The two separated to either side of me. I stretched out a paw and after a step found the wall. I gave the area a long whiff and caught the boxer's scent to my left. I shifted slowly. Doorknob came to paw and I gave it a turn. Compared to the room void of any light, brilliant light spilled in around the door. To better adjust my eyes, I stayed out of the light until reasonably able to see.
A thought came to mind. Open the door quickly and I'll ruin the Dobermans' sight. The move held merits. It would give me a shot at putting one down. But the other would recover before I turned on him. Hmmm. Best stay with my current plan.
When I was able to see into the warehouse proper, crates of all descriptions and sizes met my roving eyes. Above the doorframe was the office Zoe told me about.
“Braxton!” Zoe called out. “What about me?”

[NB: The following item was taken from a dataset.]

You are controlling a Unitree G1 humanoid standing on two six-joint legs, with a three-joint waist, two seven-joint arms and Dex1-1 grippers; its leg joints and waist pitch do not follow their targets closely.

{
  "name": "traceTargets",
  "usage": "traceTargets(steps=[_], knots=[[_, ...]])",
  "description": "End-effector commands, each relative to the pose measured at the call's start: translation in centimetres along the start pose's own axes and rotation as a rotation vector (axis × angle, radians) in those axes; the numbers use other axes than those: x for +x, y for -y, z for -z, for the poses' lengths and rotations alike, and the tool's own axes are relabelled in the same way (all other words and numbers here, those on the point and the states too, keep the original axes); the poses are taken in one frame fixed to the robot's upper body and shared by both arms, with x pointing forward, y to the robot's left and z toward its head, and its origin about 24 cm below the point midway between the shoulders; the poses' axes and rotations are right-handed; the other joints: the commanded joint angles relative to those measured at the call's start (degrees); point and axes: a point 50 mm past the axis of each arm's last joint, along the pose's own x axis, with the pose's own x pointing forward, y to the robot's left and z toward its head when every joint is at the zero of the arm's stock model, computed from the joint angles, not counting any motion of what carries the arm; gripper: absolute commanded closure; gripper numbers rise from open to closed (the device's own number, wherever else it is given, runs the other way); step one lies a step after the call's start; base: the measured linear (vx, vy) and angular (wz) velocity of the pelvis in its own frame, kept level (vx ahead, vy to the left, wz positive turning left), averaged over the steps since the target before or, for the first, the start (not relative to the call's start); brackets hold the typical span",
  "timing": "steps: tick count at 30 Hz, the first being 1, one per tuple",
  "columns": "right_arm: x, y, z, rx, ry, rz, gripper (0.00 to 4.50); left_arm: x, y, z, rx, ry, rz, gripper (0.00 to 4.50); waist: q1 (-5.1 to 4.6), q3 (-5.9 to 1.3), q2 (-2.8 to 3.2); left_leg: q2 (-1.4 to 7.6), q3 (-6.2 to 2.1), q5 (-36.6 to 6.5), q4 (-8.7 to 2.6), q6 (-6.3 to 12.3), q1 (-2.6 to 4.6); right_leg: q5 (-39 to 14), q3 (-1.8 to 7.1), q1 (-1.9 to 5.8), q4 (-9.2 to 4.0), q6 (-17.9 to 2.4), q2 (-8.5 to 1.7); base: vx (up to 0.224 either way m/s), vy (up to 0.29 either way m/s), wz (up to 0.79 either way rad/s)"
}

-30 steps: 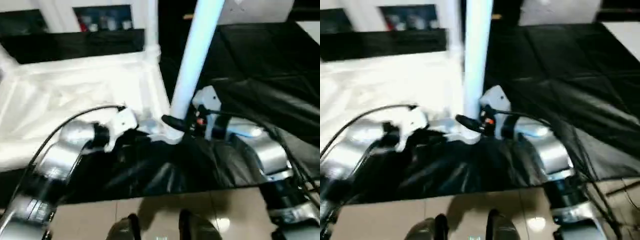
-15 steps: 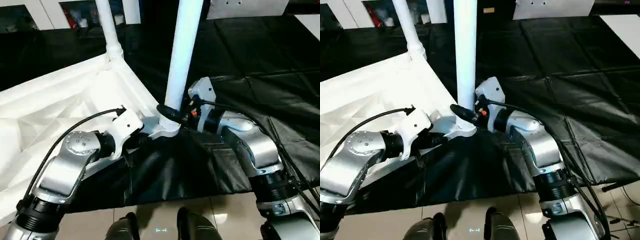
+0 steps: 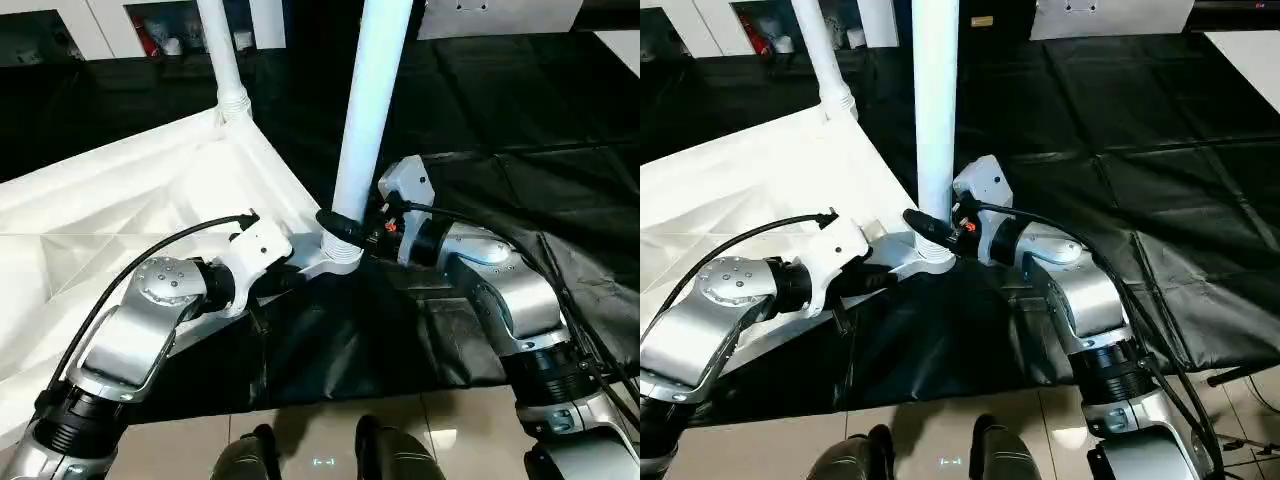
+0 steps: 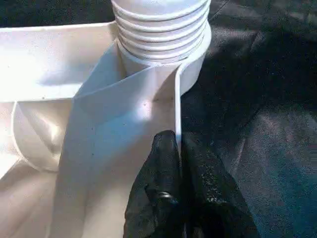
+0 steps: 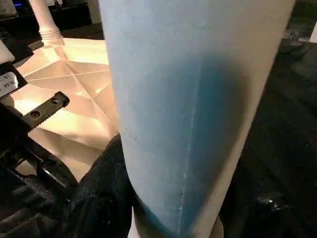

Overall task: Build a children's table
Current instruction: Insert table leg to table base, then rotate leg to tighten

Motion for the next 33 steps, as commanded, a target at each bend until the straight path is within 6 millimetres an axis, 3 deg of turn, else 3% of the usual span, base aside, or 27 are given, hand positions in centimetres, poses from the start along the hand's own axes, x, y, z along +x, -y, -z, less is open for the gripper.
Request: traceTargets(steps=[1, 4, 11, 20, 23, 33], knots=[[-0.2, -1.1, 5.3, 0.142, -0.225, -0.036, 2.27, -0.3, -0.5, -0.6, 0.032, 0.007, -0.026, 4.5, 0.46, -3.28, 0.5, 3.68, -1.6, -11.28, -3.28, 4.32, 0.89, -16.73, 3.48, 3.48, -3.56, -11.97, -5.2, 0.0, 0.0, 0.0], [-0.2, -1.1, 5.3, 0.137, -0.216, -0.034, 1.82, -0.3, -0.6, -0.6, 0.034, 0.015, -0.031, 4.5, 0.43, -3.3, 0.51, 3.66, -1.59, -11.27, -3.24, 4.49, 0.92, -16.71, 3.45, 3.48, -3.56, -12.11, -5.16, 0.0, 0.0, 0.0], [-0.6, -0.8, 5.3, 0.138, -0.196, -0.023, 1.24, -0.3, -1.3, -0.2, 0.06, 0.015, -0.064, 4.5, 0.64, -3.49, 0.53, 3.68, -1.54, -10.75, -3.15, 4.82, 0.95, -15.59, 3.4, 3.58, -3.45, -12.43, -5.16, 0.0, 0.0, 0.0], [-2.9, 0.4, 5.4, 0.081, -0.185, 0.023, 0.51, -0.4, -1.5, 0.5, 0.131, 0.009, 0.0, 4.5, 0.97, -3.51, 0.4, 3.45, -1.51, -11.02, -3.0, 5.28, 0.86, -18.07, 3.31, 3.49, -3.85, -11.07, -5.13, 0.0, 0.0, 0.0], [-4.0, 1.2, 4.8, 0.05, -0.165, 0.034, 0.18, -0.4, -1.7, 1.0, 0.157, 0.012, 0.04, 4.5, 1.28, -3.91, 0.37, 3.52, -1.41, -9.26, -2.83, 5.65, 0.92, -15.41, 3.39, 3.67, -3.46, -11.44, -5.02, 0.0, 0.0, 0.0], [-6.1, 2.1, 2.4, -0.037, -0.098, -0.149, 0.02, 0.0, -1.8, 1.5, 0.274, 0.042, 0.258, 4.5, 2.08, -4.1, 0.41, 3.73, -1.23, -7.89, -2.53, 7.89, 1.02, -11.51, 3.31, 3.74, -2.87, -13.61, -5.08, 0.0, 0.0, 0.0]])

I turned my head slightly. “Be still. I'll be back.”
“You swear to the maker?”
“If I'm still alive in few minutes, yes.”
The Dobermans growled louder, indicating they would bear no more words. Stiff legged, I walked out and easily found the stairs up. Quietly, I padded up the wooden stairs until my head cleared the window. A pause. I looked in to ascertain the whereabouts of the boxer. I beheld no sight of him, but I did hear movement. A whiff of a familiar scent had my ears perk up. I also caught a scent I couldn't place as yet but the two were so strong, all three had to be behind the partway open door beyond a desk I could see through the window.
Though a growing need to move built within every fiber of my sinew, I proceeded slowly up the steps to the open door in. Twin growls told me the Dobermans were on my heels. A quick move and I could pad in and shut the door on them. However, the window was well in their reach. As trained watchdogs, the two would be through the plain glass in seconds.